Building Regulations Part E places the onus on the owner or developer to demonstrate the required acoustic rating has been achieved and complies with the current Building Regulations for noise control through separating floors and walls.
The requirements of Part E state that at least 10% of all new dwellings should be receive Pre-completion sound testing. Sound testing applies to separating elements between dwellings only and not required between living spaces within dwellings, i.e internal partitions within the same unit. Also, corridors, stairwells and hallways do not require testing. Pre-completion sound testing has to be carried out by a test body with an appropriate third party accreditation, APT Sound Testing is UKAS accredited for sound testing.
APT Sound Testing can carry out a testing schedule for you to submit to Your local Building Control for their approval. Our plan will specify the dwelling units and different forms of construction to be tested. We like to get involved at an early stage to ensure the test process is properly carried out.
A copy of our sound test report containing the results, has to be passed to the local building control office before a completion certificate can be issued and the job signed off. Any failure in achieving these standards will require remedial works to be carried out to achieve compliance with Part E of Building Regulations. It will be necessary to re-test the works to check that the remedial works have been successful.
APT Sound Testing have a vast amount of knowledge in regards to possible noise flanking paths and can help advise on partition upgrades to help you development achieve building control sign off. Unfortunately, without a successful Pre-completion test certificate that complies with Part E, Building Control will not sign off the property as completed and this could prove a problem if the property is to be sold.
Types of Grouping
New dwellings such as houses, flats and rooms for residential purposes, should be considered as three separate groups for the purpose of sound testing. Different construction types within any of these groups should be recorded as a subgroup. Dwelling-houses, flats and rooms for residential purposes formed by material change of use should be grouped using the same principles.

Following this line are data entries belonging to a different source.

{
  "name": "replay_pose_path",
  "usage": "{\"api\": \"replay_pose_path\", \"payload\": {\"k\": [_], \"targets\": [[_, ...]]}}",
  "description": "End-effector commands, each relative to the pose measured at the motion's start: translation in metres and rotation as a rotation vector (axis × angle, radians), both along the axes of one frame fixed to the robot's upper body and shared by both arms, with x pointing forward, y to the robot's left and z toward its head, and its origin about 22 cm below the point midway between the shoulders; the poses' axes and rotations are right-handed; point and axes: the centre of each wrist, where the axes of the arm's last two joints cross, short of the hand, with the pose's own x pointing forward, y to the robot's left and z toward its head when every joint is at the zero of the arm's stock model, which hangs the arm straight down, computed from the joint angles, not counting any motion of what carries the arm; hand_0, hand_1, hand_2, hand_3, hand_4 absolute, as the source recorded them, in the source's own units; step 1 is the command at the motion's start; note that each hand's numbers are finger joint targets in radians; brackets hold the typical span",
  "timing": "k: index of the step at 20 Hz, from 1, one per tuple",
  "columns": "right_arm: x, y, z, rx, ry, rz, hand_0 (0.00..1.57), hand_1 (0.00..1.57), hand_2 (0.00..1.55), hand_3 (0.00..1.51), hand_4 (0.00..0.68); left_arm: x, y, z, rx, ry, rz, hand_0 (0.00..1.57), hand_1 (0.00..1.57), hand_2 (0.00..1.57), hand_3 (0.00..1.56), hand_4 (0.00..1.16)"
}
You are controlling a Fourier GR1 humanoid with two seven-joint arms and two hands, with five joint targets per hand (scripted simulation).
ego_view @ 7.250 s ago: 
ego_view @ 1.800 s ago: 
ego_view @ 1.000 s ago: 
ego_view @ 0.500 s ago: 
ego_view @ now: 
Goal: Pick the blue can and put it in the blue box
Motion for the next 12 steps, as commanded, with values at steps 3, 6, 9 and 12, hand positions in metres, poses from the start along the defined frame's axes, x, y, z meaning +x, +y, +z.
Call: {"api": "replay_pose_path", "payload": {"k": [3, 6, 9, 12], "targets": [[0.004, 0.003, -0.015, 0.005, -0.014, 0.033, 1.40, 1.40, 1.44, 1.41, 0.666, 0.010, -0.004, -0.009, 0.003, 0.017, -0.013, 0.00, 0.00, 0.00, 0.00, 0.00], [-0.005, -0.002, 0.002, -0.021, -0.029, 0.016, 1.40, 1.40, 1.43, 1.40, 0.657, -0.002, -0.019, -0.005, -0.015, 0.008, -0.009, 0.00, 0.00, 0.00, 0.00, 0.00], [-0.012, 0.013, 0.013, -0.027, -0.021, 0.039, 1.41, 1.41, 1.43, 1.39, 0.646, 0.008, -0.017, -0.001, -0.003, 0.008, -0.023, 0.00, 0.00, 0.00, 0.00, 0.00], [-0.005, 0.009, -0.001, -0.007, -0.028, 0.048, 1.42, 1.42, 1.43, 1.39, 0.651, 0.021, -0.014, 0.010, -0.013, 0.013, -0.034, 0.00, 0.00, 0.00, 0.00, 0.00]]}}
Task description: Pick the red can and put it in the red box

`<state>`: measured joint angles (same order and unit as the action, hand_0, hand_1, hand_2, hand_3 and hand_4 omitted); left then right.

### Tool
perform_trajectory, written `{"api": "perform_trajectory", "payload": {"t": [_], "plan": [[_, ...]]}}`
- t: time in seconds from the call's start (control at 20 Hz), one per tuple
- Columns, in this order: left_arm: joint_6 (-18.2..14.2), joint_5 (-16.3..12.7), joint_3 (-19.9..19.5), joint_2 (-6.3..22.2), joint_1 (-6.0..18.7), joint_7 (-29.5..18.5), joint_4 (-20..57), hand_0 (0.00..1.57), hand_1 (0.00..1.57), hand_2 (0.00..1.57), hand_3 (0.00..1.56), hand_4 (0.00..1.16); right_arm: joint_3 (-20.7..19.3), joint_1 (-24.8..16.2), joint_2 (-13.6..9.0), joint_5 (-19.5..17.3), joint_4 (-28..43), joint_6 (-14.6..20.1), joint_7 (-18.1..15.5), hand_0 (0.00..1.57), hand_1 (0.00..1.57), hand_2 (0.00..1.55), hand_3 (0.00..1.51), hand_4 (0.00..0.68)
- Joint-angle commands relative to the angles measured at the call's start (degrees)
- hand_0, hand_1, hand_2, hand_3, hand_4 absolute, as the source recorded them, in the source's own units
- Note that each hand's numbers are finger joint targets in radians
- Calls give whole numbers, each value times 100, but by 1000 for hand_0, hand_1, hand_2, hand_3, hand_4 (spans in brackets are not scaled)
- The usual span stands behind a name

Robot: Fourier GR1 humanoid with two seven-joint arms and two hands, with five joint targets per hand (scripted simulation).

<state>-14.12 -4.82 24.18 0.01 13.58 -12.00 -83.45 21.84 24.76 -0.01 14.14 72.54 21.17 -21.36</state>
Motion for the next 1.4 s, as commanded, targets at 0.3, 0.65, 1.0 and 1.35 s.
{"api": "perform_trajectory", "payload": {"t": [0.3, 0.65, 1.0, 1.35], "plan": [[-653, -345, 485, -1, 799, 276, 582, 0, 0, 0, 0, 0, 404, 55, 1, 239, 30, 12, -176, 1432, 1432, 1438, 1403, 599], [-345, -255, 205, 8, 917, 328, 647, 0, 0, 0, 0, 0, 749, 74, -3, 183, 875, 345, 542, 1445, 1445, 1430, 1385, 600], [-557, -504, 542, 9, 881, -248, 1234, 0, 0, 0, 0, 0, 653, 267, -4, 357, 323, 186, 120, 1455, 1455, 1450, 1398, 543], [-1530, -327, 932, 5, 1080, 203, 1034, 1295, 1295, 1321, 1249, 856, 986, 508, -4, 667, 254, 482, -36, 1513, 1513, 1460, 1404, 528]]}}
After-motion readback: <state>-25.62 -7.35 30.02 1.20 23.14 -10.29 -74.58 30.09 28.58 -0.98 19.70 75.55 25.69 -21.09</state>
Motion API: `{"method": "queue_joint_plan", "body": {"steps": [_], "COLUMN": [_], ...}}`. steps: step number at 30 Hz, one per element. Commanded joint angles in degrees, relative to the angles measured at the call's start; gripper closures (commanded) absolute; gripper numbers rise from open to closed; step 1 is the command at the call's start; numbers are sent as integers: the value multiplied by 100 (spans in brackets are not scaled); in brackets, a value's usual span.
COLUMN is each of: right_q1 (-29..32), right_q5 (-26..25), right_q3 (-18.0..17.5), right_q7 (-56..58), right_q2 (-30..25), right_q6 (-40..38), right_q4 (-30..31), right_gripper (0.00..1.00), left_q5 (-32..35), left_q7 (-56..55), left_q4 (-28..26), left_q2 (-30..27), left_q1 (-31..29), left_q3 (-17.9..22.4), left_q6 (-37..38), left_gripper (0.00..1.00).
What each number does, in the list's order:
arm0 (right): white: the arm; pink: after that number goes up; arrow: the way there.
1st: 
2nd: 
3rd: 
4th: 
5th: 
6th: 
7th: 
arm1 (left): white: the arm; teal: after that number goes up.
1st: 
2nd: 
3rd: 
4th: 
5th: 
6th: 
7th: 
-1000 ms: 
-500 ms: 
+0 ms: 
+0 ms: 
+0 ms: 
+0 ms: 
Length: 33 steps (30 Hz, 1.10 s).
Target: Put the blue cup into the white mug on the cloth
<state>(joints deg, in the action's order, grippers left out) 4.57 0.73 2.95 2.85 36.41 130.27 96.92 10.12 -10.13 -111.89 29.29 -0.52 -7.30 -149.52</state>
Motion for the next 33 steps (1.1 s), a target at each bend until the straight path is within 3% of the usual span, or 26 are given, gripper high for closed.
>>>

Amount of Sound Testing Required
Normally, one set of tests should comprise two individual airborne sound insulation tests. Where possible a separating wall between bedrooms of adjoined houses and a separating wall between adjoined living rooms should be tested. If the house is 3 storey and the construction of he dividing partition changes on the 2nd floor, I.e from masonry to timber then the top floor should also be tested where permissible.
Normally, one set of tests for up to 10 units should be ok. This should comprise of six individual insulation tests for airborne and impact sound. Where possible a separating wall between bedrooms, a separating wall between living rooms, a separating floor between bedrooms and a separating floor between living rooms.
For Rooms for Residential Purposes
Rooms for residential purposes should have their separating walls and floors tested. All dissimilar properties should be sound tested, and on large sites at least one in ten for properties that are similar or the same. Remedial treatment will be required to separating walls and floors that fail a test, and they will need to be re-tested. A failure will mean that all similar constructions will need to be evaluated and the corresponding upgrades applied.